Emory Vaccine Center
Division Director and Stephens W Schwarzmann Distinguished Professor
Division of Infectious Diseases, Department of Medicine, Emory University School of Medicine
Executive Associate Dean of Research
Emory University School of Medicine
Emory Center for AIDS Research
The laboratory is focused on genetic determinants of bacterial pathogenesis in Neisseria meningitidis and Streptococcus pneumoniae (important causes of meningitis and bacteremia) and other bacterial pathogens, on the discovery and development of bacterial vaccines and on the activation of the human innate immune system by bacterial ligands. These studies include the molecular mechanisms of attachment, colonization and invasion of human mucosal surfaces by pathogenic bacteria, conjugative transposons and role of transposons in bacterial virulence and antibiotic resistance, capsule structure and immunogenicity, and endotoxin structure and the interactions with MD-2 and TLR4. We are examining the genetic, structural and pathogenic basis of meningococcal lipopoly(oligo)saccharide, and meningococcal capsule and the role these ligands play in innate immune recognition.
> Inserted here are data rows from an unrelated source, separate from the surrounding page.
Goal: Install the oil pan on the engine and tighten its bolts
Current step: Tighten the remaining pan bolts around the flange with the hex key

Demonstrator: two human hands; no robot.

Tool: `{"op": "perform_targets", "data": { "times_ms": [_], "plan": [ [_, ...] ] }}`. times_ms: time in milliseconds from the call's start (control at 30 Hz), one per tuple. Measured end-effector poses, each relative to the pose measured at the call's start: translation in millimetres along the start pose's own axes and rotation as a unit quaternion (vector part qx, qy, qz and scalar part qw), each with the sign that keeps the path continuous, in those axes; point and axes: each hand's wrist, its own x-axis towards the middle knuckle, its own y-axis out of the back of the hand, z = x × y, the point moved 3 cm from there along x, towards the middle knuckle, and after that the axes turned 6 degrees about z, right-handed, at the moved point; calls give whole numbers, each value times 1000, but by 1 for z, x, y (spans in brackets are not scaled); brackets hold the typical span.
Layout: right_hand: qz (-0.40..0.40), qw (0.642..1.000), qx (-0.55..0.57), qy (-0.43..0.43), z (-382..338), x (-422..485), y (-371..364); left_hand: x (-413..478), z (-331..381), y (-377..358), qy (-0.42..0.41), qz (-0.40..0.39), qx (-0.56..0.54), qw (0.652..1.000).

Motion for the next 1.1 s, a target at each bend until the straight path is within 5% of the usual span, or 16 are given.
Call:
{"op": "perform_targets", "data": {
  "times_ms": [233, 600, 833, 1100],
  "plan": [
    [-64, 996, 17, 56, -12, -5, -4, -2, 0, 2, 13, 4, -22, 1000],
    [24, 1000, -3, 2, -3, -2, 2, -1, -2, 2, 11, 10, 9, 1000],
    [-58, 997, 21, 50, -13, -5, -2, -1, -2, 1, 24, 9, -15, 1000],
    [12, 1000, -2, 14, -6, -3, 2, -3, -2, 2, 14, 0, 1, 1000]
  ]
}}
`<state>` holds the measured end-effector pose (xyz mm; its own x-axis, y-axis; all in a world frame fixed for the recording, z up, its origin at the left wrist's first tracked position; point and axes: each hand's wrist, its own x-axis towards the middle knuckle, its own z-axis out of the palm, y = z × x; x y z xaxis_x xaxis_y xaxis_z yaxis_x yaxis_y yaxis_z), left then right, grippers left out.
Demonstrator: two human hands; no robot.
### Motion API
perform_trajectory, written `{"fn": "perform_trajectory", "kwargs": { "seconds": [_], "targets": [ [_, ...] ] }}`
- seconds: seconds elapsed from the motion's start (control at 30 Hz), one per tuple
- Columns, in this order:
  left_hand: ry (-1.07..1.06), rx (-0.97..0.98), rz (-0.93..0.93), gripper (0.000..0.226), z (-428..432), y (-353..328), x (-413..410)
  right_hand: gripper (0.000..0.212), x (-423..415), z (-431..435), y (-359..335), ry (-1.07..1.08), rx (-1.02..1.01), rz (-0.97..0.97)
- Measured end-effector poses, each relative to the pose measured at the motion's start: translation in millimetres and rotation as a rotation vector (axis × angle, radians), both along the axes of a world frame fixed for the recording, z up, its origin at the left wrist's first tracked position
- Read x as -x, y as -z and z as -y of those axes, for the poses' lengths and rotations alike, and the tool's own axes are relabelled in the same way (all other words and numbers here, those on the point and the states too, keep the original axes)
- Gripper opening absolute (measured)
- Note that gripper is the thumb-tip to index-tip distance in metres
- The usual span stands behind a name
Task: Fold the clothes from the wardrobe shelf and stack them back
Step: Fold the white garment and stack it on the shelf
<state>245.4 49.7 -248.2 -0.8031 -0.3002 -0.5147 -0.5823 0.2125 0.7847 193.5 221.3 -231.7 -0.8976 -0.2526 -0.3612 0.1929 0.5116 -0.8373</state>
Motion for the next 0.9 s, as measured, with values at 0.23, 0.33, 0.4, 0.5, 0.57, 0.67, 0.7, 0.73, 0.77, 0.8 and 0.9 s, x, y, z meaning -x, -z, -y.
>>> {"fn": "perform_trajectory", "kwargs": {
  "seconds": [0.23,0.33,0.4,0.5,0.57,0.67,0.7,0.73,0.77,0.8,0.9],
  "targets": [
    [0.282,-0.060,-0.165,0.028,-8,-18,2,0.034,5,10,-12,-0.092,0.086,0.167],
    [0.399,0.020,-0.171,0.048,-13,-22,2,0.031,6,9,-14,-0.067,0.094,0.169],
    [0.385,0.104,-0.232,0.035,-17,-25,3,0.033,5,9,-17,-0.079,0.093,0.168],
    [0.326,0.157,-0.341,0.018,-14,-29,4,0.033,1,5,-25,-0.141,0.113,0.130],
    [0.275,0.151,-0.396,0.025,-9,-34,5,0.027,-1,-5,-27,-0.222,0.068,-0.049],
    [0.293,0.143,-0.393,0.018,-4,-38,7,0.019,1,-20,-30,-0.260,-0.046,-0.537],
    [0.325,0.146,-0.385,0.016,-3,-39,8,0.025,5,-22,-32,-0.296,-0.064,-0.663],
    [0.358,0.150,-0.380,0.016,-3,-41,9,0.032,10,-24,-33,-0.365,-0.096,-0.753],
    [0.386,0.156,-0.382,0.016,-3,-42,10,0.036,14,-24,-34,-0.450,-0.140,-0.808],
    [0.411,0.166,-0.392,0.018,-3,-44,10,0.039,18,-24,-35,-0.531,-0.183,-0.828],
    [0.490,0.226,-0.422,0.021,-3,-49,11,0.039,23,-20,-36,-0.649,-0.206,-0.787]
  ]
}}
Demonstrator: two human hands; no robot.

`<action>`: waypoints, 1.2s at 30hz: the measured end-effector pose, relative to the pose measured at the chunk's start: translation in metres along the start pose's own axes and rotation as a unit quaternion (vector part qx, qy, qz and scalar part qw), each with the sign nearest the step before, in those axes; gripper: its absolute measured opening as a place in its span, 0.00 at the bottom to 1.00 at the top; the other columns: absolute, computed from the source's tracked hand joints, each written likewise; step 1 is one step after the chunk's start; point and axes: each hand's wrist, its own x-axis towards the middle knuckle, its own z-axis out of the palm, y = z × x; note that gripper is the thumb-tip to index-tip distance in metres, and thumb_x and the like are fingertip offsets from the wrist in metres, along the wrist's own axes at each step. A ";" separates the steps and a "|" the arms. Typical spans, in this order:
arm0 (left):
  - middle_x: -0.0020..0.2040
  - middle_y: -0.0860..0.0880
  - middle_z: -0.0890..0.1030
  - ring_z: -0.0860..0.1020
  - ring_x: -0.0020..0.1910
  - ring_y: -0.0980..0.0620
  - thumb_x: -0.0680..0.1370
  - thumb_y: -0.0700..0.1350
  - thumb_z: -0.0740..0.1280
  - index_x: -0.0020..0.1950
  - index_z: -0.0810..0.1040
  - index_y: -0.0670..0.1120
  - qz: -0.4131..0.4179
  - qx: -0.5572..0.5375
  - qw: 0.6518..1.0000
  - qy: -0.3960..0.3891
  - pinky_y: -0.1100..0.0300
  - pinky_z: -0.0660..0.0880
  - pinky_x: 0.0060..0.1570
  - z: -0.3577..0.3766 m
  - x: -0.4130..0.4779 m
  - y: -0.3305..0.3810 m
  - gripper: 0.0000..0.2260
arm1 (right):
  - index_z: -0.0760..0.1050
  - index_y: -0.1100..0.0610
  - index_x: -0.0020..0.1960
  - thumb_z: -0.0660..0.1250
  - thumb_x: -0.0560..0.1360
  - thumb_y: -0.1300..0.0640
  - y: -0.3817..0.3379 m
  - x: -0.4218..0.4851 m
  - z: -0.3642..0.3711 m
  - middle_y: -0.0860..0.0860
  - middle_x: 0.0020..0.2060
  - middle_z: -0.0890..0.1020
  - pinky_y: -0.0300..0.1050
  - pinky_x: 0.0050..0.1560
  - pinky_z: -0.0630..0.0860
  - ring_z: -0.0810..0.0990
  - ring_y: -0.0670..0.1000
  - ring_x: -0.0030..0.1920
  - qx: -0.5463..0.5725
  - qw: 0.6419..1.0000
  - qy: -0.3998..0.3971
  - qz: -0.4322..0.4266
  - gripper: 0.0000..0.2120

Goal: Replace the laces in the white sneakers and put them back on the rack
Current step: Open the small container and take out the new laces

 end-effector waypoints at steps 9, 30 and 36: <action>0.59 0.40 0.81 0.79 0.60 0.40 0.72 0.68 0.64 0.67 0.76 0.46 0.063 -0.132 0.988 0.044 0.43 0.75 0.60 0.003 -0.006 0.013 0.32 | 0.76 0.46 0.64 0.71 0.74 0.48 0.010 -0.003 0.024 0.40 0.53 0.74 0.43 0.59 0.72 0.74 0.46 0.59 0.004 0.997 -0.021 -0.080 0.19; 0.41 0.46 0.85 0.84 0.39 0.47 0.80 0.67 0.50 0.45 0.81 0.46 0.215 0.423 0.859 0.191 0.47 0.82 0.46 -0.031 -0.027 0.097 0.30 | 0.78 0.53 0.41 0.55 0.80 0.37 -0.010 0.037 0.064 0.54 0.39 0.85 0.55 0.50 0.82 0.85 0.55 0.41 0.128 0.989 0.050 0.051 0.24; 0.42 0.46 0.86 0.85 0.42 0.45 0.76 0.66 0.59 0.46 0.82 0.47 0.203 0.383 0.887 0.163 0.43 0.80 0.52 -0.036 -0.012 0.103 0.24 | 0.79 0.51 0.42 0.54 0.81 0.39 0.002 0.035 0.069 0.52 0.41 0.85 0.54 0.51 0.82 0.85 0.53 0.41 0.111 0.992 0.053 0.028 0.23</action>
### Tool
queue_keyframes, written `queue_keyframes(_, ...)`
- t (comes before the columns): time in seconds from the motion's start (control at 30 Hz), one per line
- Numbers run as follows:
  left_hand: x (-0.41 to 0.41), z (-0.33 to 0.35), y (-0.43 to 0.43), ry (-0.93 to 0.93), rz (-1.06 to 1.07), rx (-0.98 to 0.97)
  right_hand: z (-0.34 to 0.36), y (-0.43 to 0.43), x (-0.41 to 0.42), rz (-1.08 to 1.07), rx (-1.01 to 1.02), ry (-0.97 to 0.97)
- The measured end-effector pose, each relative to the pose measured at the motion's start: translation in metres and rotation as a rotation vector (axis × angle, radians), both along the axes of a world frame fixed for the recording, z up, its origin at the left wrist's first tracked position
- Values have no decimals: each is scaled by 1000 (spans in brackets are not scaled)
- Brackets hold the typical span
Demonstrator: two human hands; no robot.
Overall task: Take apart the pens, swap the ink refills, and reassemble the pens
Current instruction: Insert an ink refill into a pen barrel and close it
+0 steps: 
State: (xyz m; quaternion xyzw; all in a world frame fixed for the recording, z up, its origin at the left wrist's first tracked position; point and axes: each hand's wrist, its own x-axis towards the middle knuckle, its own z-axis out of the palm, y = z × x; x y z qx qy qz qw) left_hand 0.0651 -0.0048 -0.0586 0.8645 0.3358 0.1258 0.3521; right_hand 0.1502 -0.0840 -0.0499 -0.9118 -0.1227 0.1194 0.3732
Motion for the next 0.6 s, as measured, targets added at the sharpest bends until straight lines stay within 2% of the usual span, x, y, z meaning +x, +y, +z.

A better understanding of how pathogenic bacteria cause disease and engage the immune system is needed for new strategies for the design of vaccines and vaccine adjuvants that will protect against serious bacterial infections. To this end work of our group is involved in the evaluation of human responses to saccharide and conjugate vaccines, population effectiveness of these vaccines in particular transmission and herd immunity effects and vaccine introduction strategies.